Enstrümantal bir progresif/post-metal post-rock grubu olan SET AND SETTING’in kendini en belirgin şekilde ayırt ettiği nokta bu olsa da onları iyi bir grup yapan müziklerinin geri kalanının da bu ritme ayak uydurabiliyor olması elbette. Davullarla belirlenen temponun üzerine yazılmış gitarlar işin rock kısmında da, metal kısmında da sırıtmıyorlar ve üzerlerine bu tarzda düşen büyük görevin altından başarıyla kalkıyorlar.
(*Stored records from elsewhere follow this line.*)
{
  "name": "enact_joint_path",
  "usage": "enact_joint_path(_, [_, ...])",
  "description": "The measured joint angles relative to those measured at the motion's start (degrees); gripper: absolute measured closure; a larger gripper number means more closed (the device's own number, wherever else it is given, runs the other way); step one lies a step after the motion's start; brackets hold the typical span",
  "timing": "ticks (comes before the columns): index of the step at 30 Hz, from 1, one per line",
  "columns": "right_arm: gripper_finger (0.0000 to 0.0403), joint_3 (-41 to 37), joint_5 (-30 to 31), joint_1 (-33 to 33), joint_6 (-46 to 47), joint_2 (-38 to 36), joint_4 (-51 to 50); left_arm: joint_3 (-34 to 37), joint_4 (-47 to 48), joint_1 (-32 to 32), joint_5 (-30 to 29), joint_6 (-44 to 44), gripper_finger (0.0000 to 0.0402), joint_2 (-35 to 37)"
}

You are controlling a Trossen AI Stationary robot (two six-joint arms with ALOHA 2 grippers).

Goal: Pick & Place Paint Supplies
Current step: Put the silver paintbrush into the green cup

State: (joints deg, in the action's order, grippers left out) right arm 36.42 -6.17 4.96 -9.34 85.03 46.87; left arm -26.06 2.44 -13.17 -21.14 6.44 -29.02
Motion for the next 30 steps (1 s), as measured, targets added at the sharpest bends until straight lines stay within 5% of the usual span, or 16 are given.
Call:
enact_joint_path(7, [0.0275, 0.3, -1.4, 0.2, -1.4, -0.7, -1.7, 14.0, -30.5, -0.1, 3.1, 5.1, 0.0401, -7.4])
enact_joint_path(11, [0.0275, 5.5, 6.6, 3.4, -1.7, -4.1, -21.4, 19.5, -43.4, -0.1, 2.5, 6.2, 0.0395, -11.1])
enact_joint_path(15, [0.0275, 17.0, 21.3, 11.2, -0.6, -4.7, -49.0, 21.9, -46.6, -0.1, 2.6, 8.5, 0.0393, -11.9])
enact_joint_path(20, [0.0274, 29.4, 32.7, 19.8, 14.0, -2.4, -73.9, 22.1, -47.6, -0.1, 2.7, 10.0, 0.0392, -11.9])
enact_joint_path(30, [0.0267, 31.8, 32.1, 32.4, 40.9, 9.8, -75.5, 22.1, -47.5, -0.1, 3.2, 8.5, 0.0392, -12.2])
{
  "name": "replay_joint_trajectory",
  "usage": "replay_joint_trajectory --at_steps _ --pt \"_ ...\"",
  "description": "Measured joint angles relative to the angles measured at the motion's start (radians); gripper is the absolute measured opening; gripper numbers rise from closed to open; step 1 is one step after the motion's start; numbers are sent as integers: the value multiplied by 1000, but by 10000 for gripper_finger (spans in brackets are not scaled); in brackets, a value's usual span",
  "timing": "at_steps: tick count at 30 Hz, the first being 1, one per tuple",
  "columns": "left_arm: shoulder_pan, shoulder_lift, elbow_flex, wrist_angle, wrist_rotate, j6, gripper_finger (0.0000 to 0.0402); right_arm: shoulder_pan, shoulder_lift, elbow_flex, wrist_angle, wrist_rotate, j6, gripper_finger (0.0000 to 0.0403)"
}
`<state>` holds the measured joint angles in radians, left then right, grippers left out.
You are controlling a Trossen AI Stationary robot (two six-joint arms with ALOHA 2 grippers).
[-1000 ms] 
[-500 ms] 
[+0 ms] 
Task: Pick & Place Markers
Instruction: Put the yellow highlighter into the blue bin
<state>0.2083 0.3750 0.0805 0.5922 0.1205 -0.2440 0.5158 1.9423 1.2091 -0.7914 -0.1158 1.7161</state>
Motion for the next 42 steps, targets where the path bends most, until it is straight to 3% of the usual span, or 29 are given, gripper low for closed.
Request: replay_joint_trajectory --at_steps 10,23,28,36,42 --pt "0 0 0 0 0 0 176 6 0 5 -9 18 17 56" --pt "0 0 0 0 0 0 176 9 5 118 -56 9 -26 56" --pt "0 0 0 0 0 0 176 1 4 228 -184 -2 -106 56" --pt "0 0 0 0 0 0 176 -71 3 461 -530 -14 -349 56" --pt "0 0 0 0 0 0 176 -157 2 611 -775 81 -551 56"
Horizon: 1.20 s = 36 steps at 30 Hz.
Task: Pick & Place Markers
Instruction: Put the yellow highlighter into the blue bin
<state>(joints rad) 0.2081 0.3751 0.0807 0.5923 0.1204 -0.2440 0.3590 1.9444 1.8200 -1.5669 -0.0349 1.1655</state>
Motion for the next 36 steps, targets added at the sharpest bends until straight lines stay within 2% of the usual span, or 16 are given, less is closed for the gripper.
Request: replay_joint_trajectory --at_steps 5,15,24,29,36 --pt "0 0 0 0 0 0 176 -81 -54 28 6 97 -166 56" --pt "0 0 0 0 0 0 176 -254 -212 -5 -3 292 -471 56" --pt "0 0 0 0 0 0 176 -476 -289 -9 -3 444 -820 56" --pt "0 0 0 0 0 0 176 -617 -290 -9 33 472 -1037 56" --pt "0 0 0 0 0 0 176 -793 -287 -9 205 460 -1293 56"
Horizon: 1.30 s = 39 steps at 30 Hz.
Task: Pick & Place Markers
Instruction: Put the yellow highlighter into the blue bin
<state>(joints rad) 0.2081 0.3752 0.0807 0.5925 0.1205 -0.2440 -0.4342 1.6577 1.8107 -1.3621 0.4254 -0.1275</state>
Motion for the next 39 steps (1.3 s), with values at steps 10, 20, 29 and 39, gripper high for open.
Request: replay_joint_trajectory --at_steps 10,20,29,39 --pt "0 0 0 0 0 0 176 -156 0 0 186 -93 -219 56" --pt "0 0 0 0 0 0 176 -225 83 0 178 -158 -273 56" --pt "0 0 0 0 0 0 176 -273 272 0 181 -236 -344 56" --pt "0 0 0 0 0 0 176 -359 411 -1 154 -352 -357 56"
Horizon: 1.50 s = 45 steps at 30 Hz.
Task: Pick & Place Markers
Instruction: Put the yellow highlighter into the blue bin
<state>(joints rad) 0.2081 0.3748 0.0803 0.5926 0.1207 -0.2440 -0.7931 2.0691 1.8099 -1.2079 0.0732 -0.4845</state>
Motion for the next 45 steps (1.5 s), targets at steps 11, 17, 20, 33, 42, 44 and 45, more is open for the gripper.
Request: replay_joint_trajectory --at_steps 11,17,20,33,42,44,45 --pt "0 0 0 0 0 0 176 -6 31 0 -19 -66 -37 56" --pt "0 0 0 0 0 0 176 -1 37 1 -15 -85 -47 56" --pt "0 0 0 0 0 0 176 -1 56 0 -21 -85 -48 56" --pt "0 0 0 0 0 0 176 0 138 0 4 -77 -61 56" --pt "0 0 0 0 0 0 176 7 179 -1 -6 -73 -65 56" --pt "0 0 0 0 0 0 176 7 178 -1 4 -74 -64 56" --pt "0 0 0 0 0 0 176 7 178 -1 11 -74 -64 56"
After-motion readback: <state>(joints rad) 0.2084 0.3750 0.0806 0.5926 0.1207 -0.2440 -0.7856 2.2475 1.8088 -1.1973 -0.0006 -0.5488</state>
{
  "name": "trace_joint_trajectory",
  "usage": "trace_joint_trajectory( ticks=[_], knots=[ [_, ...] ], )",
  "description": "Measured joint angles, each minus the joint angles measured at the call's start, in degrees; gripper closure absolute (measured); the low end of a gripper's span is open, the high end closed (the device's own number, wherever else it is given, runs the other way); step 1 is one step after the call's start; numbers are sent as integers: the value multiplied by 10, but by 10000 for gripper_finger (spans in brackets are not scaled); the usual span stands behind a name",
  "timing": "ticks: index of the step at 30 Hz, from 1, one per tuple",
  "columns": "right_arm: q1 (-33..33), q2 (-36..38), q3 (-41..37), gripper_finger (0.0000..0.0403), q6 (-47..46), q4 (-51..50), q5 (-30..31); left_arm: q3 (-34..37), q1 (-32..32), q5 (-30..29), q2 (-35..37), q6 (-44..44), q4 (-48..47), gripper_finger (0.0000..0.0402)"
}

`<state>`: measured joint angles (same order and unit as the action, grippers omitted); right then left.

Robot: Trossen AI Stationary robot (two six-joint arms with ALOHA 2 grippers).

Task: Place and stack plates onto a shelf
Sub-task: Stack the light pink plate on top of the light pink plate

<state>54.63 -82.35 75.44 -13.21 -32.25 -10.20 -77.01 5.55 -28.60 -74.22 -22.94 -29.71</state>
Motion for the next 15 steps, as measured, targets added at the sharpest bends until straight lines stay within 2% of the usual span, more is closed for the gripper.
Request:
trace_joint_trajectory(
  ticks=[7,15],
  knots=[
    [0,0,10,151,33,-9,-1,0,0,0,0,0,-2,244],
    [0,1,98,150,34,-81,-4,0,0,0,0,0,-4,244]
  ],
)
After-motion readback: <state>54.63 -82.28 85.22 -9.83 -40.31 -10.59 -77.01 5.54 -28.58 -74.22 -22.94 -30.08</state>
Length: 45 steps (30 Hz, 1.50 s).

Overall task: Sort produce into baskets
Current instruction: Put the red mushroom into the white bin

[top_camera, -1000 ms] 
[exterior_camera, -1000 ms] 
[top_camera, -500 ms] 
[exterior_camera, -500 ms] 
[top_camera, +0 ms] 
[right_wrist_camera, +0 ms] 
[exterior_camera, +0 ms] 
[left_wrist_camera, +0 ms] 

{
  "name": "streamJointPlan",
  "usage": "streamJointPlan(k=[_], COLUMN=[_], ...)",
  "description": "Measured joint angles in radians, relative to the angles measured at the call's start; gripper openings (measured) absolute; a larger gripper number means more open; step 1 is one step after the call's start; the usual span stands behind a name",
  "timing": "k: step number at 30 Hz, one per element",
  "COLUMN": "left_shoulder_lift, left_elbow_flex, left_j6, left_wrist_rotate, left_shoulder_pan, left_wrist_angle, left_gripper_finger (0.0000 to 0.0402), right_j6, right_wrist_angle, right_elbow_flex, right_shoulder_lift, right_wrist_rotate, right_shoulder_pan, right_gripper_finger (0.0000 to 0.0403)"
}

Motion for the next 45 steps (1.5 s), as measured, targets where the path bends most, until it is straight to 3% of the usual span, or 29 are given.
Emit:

“Reflectionless” baştan sona çok severek dinlediğim bir albüm halini aldı. Her biri kendi kimliğine sahip iyi yazılmış şarkılar, kıvamında ve baymayan şarkı ve albüm süreleri ve Ephemerality ile nefis bir kapanış ile SET AND SETTING kendi tarzında çok iyi bir işe imza atmış diye düşünorum; post-müzik sevenler mutlaka göz atmalı.
81/100
MANETHEREN – The End
BLUT AUS NORD (ve daha niceleri) davulcusu Thorn’un katılmasıyla ilgimi çeken ve adını meşhur fantastik edebiyat serisi The Wheel of Time (Zaman Çarkı)’ndan alan Amerikalı MANETHEREN’in beşinci albümü “The End”. Sevdiğim plak şirketlerinden Avantgarde Music’ten çıkarttıkları “The End”den beklentilerim başta yüksek olsa da maalesef bu albümde MANETHEREN atmosferik black metal adına vasat; ama bundan ileriye gidemeyen bir albüm ortaya koymuş.
Temiz prodüksiyonu ve türün özelliklerine hakim ellerden çıktığını hissettirmesi dışında maalesef ki pek bir ekstra pozitif yanından bahsetmek zor “The End”in. Atmosferi yeterince derinleştirip dinleyiciyi kendisiyle beraber sürükleyen, ya da sürprizlerle dinleyiciyi şaşırtan kısımlardan nasibini alamamış gözüken albüm bu haliyle türü çok sevenler haricinde kimseye kendini dinletmek için yeni bir şeyler sunamıyor. Bir de bunun üzerine bir saatlik süresi binince kimi zaman sonunu getirmek zorlaşabiliyor.
Kötü bir icrası olmamasına ve sırf atmosferik black metal kalıpları içinde bakarsak ortalamanın üzerinde diyebilecek olmamıza rağmen MANETHEREN dinleyicide bir heyecan yaratamadığı için burada bence sınıfta kalmış.
66/100
DISPERSE – Foreword
Polonyalı progresif metal/djent ekibi DISPERSE toplamda üçüncü, Season of Mist etiketiyle çıkan ise ikinci albümü “Foreword” ile daha önce denemediği sularda yüzmeye başlamış ve bunun karşılığını da iyi bir şekilde almış.
Akla DEVIN TOWNSEND ya da daha önce de buralara ağırladığımız ASTRONOID, DAVID MAXIM MICIC ve hatta “Traced in Air” ve sonrası CYNIC gibi isimleri getirecek şekilde oldukça “mutlu” tınlayan gitarların etkisiyle “Foreword” farklı bir hava yakalamış gözüküyor. Bu tarz grupların müziğini tanımlamaya çalışırken bir türlü kaçamadığım “uçuk” (ethereal) kelimesini yine buraya sıkıştırmam gerekiyor bir şekilde.
DISPERSE elbette ki tüm ağırlığı atmosfere yükleyen tarzda bir müzik yapmıyor. Aksine bestelerin de yine CYNIC-vari caz etkilenimli olması ve gitarist Jakub Zytecki’nin pop-progresif bir yaklaşımla gövde gösterisi halinde icra ettiği gitarlarıyla “Foreword” müziğin teknik yanıyla ilgilenenlerin de mest olmasını sağlamayı rahatça başarıyor.
Adı geçen gruplara karşı karmaşık hisler besliyor olduğum için DISPERSE’e de yaklaşımım farklı değil ama biliyorum ki sorun bende; kimi anlarına bayıldığım, kimi anlarında ise çok sıkıldığım “Foreword”de değil ve aslında müziğini çok pis sevenler dışında kaçırılmaması gereken bir albüm var karşımızda.